Unsere Forschung im Bereich Bergbau zielt darauf ab, verantwortungsvolle Praktiken entlang der gesamten Goldwertschöpfungskette zu fördern. Dazu verbinden wir wissenschaftliches Fachwissen mit praktischer Erfahrung vor Ort und arbeiten mit lokalen und globalen Partnern zusammen. Unsere langfristige Vision ist, ein harmonisches Gleichgewicht zwischen menschlicher Entwicklung und Naturschutz zu erlangen. Im Jahr 2023 analysierte das transdisziplinäre Forschungsteam die bestehende Forschungsliteratur zum Thema und führte mehrere Workshops durch mit dem Ziel, die Möglichkeiten für eine Verbesserung der Politik zum handwerklichen Bergbau und für die Förderung einer quecksilberfreien Produktion besser zu verstehen. Auf dieser Grundlage wird sich die weitere Forschung auf das Potenzial veränderter Narrative in Bezug auf Bergleute, alternative Technologien zur Reduzierung der Entwaldung sowie der Einbindung von Interessengruppen im Goldhandel zur Förderung von Transparenz und Nachhaltigkeit konzentrieren.

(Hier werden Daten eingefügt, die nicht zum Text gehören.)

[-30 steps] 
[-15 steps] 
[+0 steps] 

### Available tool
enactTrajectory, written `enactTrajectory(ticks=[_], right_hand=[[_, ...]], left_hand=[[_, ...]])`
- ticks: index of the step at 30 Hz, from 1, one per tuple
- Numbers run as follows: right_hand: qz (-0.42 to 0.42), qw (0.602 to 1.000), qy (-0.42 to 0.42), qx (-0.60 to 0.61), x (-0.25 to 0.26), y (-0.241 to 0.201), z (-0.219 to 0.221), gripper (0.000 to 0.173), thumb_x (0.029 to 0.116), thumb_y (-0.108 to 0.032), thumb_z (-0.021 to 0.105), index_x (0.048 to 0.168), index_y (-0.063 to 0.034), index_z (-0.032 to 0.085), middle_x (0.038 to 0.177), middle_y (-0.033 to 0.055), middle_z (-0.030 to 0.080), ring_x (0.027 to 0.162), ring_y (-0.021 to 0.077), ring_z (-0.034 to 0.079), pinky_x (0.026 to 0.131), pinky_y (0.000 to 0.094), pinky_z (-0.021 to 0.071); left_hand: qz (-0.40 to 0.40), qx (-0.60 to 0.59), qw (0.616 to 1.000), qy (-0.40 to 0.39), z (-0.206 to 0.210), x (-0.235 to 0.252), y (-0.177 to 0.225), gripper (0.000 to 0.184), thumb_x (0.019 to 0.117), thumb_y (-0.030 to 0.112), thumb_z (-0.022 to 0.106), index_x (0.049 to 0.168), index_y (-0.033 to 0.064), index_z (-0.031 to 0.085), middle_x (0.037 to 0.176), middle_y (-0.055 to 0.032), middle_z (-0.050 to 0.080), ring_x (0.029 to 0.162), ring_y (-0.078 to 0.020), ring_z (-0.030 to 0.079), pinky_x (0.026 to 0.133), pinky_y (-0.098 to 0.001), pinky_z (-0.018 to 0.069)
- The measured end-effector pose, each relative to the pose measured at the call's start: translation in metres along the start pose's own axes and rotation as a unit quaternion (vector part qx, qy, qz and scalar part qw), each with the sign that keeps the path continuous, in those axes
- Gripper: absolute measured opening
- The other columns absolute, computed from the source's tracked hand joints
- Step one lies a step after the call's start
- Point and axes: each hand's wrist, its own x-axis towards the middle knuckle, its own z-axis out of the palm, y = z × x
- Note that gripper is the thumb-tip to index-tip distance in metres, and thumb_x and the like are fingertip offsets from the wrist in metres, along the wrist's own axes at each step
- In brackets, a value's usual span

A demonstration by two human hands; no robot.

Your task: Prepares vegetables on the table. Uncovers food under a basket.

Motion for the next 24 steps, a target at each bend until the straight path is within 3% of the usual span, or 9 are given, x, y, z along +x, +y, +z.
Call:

Artisanal small-scale mining, Amazonia, Peru Photo: Pavel Martiarena, ©ACCA

Handwerklicher, kleingewerblicher Goldbergbau im peruanischen Amazonasgebiet | Foto: Pavel Martiarena, ©ACCA

Rio Madre 2010
Rio Madre 2019

Satellitenaufnahmen aus den Jahren 2010 (links) und 2019 (rechts) zeigen, wie der oft mit giftigem Quecksilber betriebene Goldbergbau die Landschaft nahe des Flusses Madre de Dios in Peru verändert hat
Fotos: © eoVision/Digitalglobe/EUSI

 

5. Nutzung Indigener Governance-Modelle beim Schutz von Ökosystemen

Während innovative gemeinschaftsgeführte Governance-Modelle Indigener Gemeinschaften auf globaler Ebene zunehmend Beachtung finden, bleiben Fragen rund um Herausforderungen vor Ort und das Potenzial der Modelle für den Artenschutz noch zu untersuchen. Die Frage, inwieweit sie zu einem gerechteren und verantwortungsvolleren Umgang mit Tropenwäldern beitragen können, wurde im Juni an einer vom Team unseres transdisziplinären Projekts zu Indigener Governance organisierten thematischen Veranstaltung auf der Konferenz der International Association for the Study of the Commons in Nairobi erörtert. Das Ergebnis floss nicht nur in unsere Forschung in Madre de Dios ein, sondern führte auch zur Ernennung der Projektleiterin zur Co-Vorsitzenden einer neu geschaffenen Arbeitsgruppe zu Indigenem und lokalem Wissen im Rahmen der Erstellung des renommierten Umweltberichts «Global Environmental Outlook 7» des Umweltprogramms der Vereinten Nationen.